(What you have to do)
Lines of the listing below that contain the string "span" are to be returned.

(Data)

☆ ☆ ☆ ☆ ☆ ☆ ☆

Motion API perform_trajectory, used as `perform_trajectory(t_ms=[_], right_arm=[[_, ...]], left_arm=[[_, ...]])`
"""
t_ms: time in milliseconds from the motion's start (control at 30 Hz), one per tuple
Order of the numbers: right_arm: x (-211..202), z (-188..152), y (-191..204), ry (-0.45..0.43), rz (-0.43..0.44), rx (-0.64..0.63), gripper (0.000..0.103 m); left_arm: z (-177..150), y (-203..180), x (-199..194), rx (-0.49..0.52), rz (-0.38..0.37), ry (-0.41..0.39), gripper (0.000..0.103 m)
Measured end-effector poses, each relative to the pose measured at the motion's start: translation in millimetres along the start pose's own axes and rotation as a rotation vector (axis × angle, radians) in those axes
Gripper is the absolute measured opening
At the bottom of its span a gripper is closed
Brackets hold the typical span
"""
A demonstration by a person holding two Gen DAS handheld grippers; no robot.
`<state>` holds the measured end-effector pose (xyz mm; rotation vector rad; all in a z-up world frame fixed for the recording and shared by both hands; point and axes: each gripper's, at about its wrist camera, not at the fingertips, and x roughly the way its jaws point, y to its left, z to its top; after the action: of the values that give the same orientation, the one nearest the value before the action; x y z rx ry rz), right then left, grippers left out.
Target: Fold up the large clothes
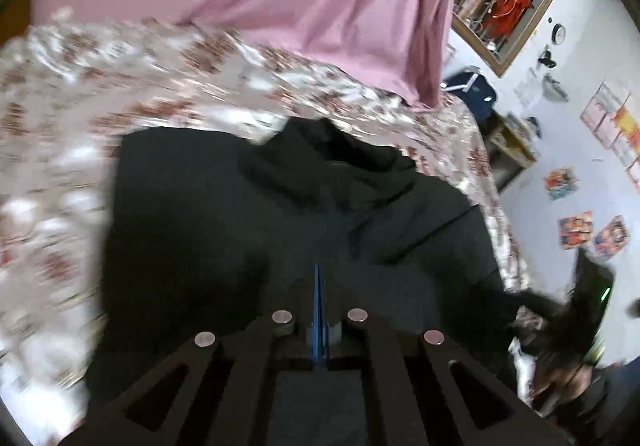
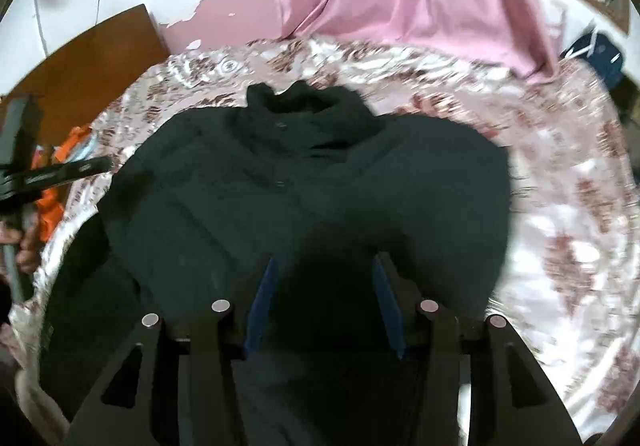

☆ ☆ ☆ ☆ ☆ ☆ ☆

(Task answer)
At the bottom of its span a gripper is closed
Brackets hold the typical span

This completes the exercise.